[What you have to do]: The count of lines below that include the string "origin" is the whole answer; write it alone.
Given information START
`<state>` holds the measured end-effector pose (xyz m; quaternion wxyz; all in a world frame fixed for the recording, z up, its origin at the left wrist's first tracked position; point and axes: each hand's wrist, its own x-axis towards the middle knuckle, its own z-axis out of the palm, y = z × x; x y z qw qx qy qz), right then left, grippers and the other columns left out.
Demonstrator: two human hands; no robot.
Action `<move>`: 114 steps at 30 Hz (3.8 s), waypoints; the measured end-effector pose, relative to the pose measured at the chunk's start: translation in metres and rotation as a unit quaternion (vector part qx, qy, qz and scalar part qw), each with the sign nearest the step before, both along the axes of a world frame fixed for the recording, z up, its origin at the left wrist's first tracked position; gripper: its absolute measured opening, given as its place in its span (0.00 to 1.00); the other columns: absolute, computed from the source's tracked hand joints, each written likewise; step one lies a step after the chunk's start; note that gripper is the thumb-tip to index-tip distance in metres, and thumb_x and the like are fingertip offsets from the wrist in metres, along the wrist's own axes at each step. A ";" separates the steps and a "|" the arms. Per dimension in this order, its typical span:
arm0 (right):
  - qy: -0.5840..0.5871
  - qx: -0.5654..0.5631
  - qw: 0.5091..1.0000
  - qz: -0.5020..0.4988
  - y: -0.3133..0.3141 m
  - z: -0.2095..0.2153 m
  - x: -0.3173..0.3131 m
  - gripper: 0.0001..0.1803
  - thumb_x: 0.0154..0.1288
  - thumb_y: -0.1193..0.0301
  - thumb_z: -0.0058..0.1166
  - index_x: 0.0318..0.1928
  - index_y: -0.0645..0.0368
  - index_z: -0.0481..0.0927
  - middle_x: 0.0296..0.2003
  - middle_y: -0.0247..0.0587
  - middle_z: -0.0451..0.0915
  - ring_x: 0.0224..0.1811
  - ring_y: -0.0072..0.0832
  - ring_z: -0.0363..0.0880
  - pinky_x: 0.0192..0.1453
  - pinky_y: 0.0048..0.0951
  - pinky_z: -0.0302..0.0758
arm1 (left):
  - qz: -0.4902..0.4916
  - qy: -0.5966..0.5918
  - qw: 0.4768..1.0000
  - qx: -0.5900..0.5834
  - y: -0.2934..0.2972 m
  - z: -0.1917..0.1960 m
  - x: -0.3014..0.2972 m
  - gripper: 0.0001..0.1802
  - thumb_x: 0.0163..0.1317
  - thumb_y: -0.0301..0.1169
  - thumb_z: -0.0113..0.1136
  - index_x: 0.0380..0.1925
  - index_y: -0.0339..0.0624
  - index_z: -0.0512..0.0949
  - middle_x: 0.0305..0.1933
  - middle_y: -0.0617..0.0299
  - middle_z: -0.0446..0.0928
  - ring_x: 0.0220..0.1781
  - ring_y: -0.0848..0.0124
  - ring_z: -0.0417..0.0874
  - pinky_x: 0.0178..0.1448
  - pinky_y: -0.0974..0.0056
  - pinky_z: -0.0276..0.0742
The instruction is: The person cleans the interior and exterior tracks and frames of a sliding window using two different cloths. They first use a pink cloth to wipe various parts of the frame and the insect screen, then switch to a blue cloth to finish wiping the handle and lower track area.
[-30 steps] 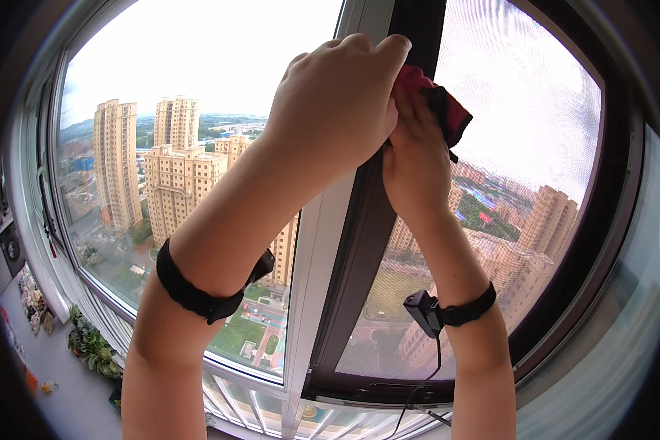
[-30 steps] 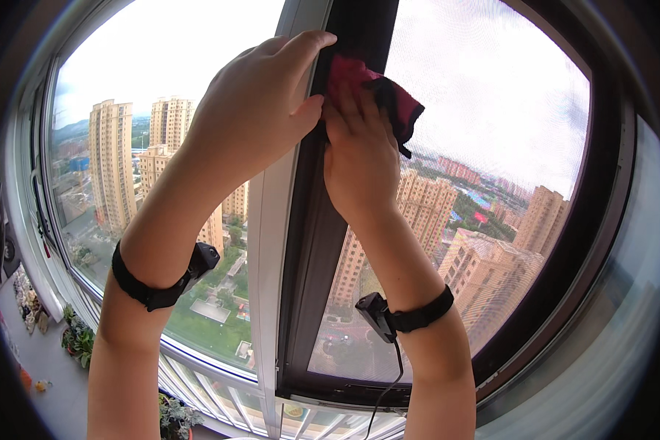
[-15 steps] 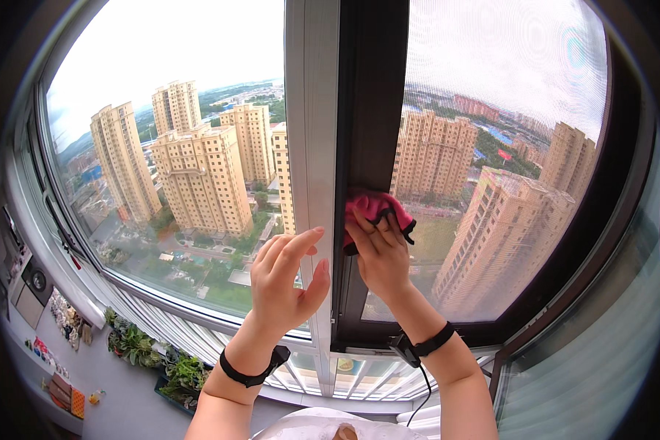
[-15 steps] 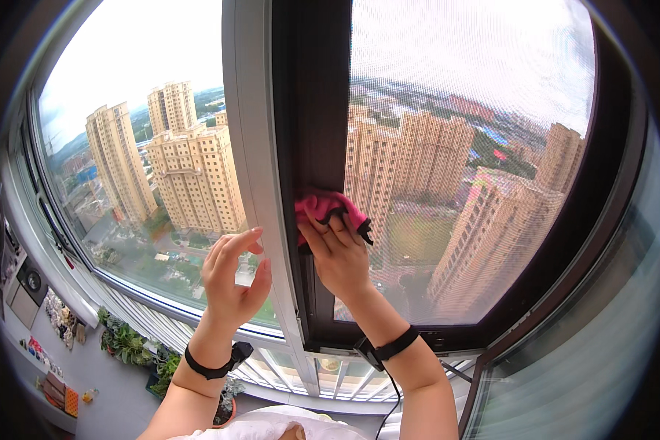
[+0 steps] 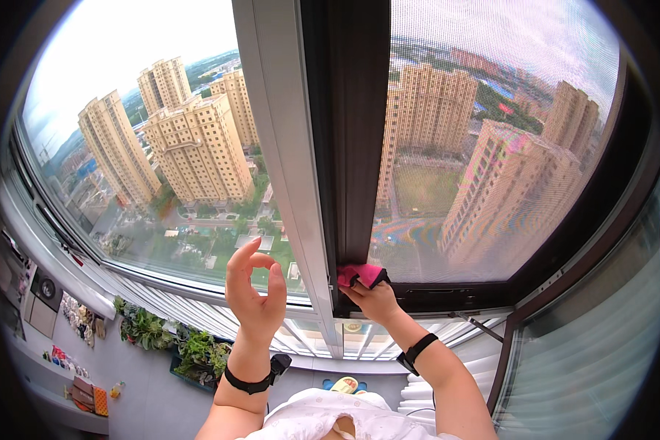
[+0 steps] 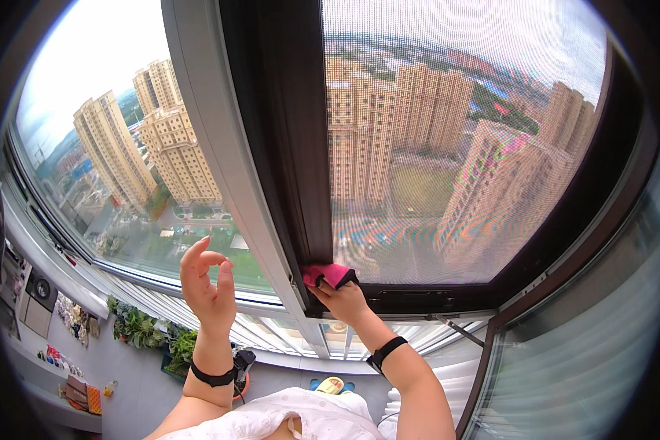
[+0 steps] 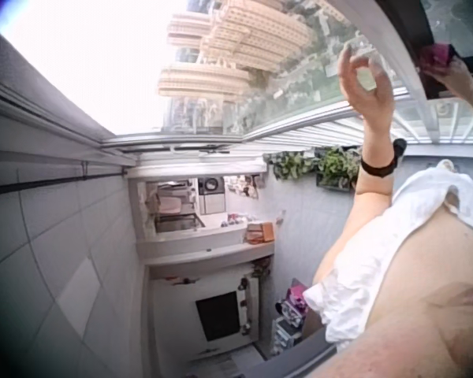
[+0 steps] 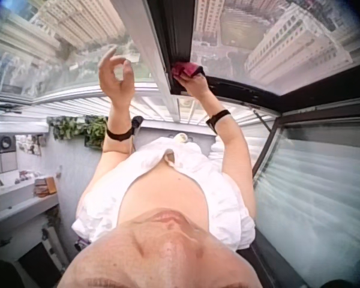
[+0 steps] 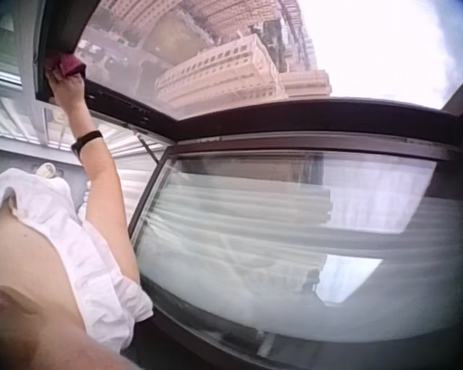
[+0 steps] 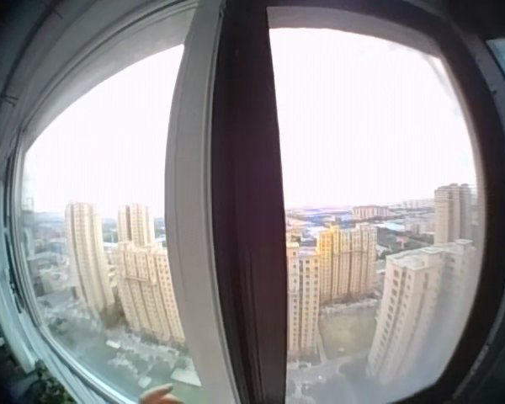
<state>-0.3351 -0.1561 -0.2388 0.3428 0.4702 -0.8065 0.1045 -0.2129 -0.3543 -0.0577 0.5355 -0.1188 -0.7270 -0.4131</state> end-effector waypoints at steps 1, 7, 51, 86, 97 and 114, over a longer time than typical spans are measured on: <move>0.026 -0.008 0.999 0.017 0.001 0.014 -0.004 0.22 0.53 0.67 0.51 0.50 0.36 0.80 0.40 0.24 0.79 0.50 0.26 0.76 0.52 0.34 0.75 | 0.016 -0.019 0.999 0.020 -0.003 -0.003 0.001 0.23 0.55 0.16 0.53 0.53 0.34 0.68 0.32 0.61 0.74 0.34 0.76 0.75 0.46 0.70 0.70; 0.092 -0.157 0.983 -0.004 -0.019 0.121 -0.013 0.20 0.55 0.71 0.49 0.50 0.47 0.80 0.35 0.25 0.78 0.48 0.26 0.74 0.57 0.35 0.70 | -0.012 -0.066 0.993 0.096 0.002 -0.019 0.001 0.23 0.55 0.16 0.54 0.53 0.35 0.68 0.33 0.61 0.74 0.33 0.76 0.76 0.46 0.72 0.69; -0.427 -0.090 0.897 -0.076 -0.030 -0.043 0.028 0.16 0.54 0.78 0.49 0.44 0.55 0.81 0.37 0.46 0.80 0.43 0.44 0.75 0.48 0.41 0.74 | -0.135 -0.084 0.979 0.129 0.027 -0.027 0.013 0.15 0.63 0.18 0.48 0.51 0.32 0.68 0.22 0.63 0.72 0.21 0.79 0.71 0.26 0.76 0.67; -0.625 -0.724 0.191 0.220 0.102 0.030 0.076 0.21 0.68 0.65 0.46 0.58 0.61 0.67 0.54 0.45 0.74 0.57 0.37 0.74 0.63 0.38 0.70 | -0.282 -0.190 0.935 0.101 0.085 -0.022 -0.040 0.12 0.57 0.17 0.56 0.41 0.38 0.78 0.23 0.66 0.74 0.25 0.82 0.74 0.31 0.77 0.70; -0.073 -0.514 0.829 0.209 -0.006 0.269 0.010 0.21 0.57 0.83 0.49 0.52 0.63 0.68 0.53 0.48 0.72 0.52 0.30 0.72 0.58 0.28 0.67 | -0.233 0.005 0.971 0.056 0.051 0.057 -0.030 0.15 0.54 0.13 0.51 0.42 0.34 0.77 0.23 0.64 0.75 0.25 0.80 0.77 0.30 0.76 0.70; 0.526 -0.108 0.825 -0.177 -0.010 0.513 -0.053 0.20 0.63 0.68 0.48 0.55 0.62 0.72 0.47 0.45 0.77 0.52 0.34 0.77 0.52 0.31 0.76 | -0.029 0.311 0.950 -0.019 0.133 0.349 -0.088 0.17 0.50 0.27 0.55 0.42 0.33 0.76 0.35 0.48 0.77 0.43 0.53 0.77 0.48 0.53 0.73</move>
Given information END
[Final answer]: 2